Task directions: Would you filter the listing below so that only lines with the word "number" remain?

Information provided:

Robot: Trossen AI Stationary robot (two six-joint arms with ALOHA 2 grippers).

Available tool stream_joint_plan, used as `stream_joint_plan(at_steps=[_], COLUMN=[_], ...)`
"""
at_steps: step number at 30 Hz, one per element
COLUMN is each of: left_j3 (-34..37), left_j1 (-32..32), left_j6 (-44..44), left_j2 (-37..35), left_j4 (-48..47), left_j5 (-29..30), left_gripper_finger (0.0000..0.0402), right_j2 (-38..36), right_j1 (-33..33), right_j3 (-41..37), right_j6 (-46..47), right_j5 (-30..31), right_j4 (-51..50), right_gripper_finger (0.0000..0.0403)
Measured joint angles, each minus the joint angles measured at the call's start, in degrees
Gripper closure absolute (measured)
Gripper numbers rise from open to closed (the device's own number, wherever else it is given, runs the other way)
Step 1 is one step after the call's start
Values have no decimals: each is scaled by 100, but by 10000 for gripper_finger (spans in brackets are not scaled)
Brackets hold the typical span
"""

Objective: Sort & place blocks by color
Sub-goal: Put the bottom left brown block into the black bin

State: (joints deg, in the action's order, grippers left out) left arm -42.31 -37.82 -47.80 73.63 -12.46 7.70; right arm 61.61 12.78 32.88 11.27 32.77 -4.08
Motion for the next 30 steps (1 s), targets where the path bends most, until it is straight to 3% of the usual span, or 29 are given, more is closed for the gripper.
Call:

Reply to the task:
at_steps: step number at 30 Hz, one per element
Gripper numbers rise from open to closed (the device's own number, wherever else it is given, runs the other way)

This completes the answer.